Source records
════════════════
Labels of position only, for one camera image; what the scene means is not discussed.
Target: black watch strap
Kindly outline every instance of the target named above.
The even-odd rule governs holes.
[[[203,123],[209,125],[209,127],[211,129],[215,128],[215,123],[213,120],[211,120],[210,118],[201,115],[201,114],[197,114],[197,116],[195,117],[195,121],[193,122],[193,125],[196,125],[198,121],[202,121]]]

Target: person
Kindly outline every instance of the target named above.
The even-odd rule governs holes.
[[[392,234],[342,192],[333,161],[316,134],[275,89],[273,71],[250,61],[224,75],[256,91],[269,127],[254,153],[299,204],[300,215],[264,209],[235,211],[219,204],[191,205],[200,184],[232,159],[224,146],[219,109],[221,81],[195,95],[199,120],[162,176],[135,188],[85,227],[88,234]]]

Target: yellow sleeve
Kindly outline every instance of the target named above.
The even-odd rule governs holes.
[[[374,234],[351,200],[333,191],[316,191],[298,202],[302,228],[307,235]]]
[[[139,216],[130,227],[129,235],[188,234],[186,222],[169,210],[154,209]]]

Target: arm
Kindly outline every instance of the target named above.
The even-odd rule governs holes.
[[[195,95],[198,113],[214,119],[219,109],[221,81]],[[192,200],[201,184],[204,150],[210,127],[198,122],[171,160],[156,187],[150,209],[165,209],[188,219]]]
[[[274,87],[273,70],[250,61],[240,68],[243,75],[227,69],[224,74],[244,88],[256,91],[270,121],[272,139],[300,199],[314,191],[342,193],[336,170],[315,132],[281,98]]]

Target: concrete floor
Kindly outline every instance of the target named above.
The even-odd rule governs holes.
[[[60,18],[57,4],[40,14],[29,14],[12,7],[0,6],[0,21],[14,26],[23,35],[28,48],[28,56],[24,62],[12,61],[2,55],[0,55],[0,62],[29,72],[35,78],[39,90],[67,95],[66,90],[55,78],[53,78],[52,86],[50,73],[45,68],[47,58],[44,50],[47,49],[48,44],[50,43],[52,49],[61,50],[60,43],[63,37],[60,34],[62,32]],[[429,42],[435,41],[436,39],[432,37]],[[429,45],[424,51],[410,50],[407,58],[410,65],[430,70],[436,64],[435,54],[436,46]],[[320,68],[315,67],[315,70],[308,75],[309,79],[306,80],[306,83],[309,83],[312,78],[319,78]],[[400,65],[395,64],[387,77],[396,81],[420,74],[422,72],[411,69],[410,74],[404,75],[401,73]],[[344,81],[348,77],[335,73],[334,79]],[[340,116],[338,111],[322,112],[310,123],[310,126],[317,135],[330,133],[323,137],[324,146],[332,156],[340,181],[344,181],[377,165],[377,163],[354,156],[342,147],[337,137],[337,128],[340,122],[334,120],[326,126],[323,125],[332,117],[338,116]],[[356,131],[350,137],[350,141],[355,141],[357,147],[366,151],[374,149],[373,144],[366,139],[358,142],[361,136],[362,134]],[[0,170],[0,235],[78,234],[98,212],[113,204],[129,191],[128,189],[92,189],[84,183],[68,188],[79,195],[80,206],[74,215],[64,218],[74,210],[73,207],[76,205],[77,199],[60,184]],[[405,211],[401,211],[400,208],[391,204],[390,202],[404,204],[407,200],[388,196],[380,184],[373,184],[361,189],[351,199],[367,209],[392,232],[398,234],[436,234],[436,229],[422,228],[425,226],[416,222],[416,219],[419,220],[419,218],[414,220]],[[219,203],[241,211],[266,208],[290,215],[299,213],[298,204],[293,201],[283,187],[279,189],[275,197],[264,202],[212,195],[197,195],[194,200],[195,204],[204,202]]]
════════════════
[What you need to do] An exact, complete copy of the records is the expected answer.

[Your response]
Labels of position only, for one camera image; what the scene means is not discussed.
Target: black watch strap
Kindly outline every instance of the target named above.
The even-odd rule governs holes.
[[[203,123],[209,125],[209,127],[211,129],[215,128],[215,123],[213,120],[211,120],[210,118],[201,115],[201,114],[197,114],[197,116],[195,117],[195,121],[193,122],[193,125],[196,125],[198,121],[202,121]]]

Target: person
Kindly outline every instance of the target named above.
The even-odd rule governs holes.
[[[392,234],[342,192],[333,161],[316,134],[275,89],[273,71],[250,61],[224,75],[256,91],[269,127],[254,153],[299,204],[300,215],[264,209],[235,211],[219,204],[191,205],[200,184],[232,159],[224,146],[219,109],[221,81],[195,95],[199,120],[162,176],[135,188],[85,227],[88,234]]]

Target: yellow sleeve
Kindly outline every instance of the target named above.
The even-odd rule governs holes.
[[[374,234],[351,200],[333,191],[316,191],[298,202],[302,228],[307,235]]]
[[[139,216],[130,227],[129,235],[188,234],[186,222],[169,210],[154,209]]]

Target: arm
Kindly outline every instance of the target named above.
The even-odd rule governs holes.
[[[195,95],[198,113],[214,119],[219,109],[221,81]],[[192,200],[201,184],[204,150],[210,127],[198,122],[171,160],[156,187],[150,209],[165,209],[188,219]]]
[[[274,87],[273,70],[250,61],[240,68],[243,75],[227,69],[224,74],[244,88],[256,91],[270,121],[272,139],[300,199],[314,191],[342,193],[336,170],[315,132],[281,98]]]

Target: concrete floor
Kindly outline every instance of the target named above.
The even-odd rule governs holes.
[[[60,18],[57,4],[40,14],[29,14],[12,7],[0,6],[0,21],[14,26],[23,35],[28,48],[28,56],[24,62],[12,61],[2,55],[0,55],[0,62],[29,72],[35,78],[39,90],[67,95],[66,90],[55,78],[53,78],[52,86],[50,73],[45,68],[47,58],[44,50],[47,49],[48,44],[50,43],[52,49],[61,50],[60,43],[63,37],[60,34],[62,32]],[[429,42],[435,41],[436,39],[432,37]],[[429,45],[424,51],[410,50],[407,58],[410,65],[430,70],[436,64],[435,54],[436,46]],[[320,68],[315,67],[315,70],[308,75],[309,79],[306,80],[306,83],[309,83],[312,78],[319,78]],[[400,65],[395,64],[387,77],[396,81],[420,74],[422,72],[411,69],[410,74],[404,75],[401,73]],[[344,81],[348,77],[335,73],[334,79]],[[340,116],[338,111],[322,112],[310,123],[310,126],[317,135],[330,133],[323,137],[324,146],[332,156],[340,181],[344,181],[377,165],[377,163],[354,156],[342,147],[337,137],[337,128],[340,122],[334,120],[326,126],[323,125],[332,117],[338,116]],[[356,131],[350,137],[350,141],[355,141],[357,147],[366,151],[374,149],[373,144],[366,139],[358,142],[361,136],[362,134]],[[0,170],[0,235],[78,234],[98,212],[113,204],[129,191],[128,189],[92,189],[84,183],[68,188],[79,195],[80,206],[74,215],[64,218],[74,210],[73,207],[76,205],[77,199],[60,184]],[[405,211],[401,211],[400,208],[391,204],[390,202],[404,204],[407,200],[388,196],[380,184],[373,184],[361,189],[351,199],[367,209],[392,232],[398,234],[436,234],[436,229],[422,228],[425,226],[416,222],[416,219],[419,220],[419,218],[414,220]],[[219,203],[241,211],[266,208],[290,215],[299,213],[298,204],[293,201],[283,187],[279,189],[275,197],[264,202],[212,195],[197,195],[194,200],[195,204],[204,202]]]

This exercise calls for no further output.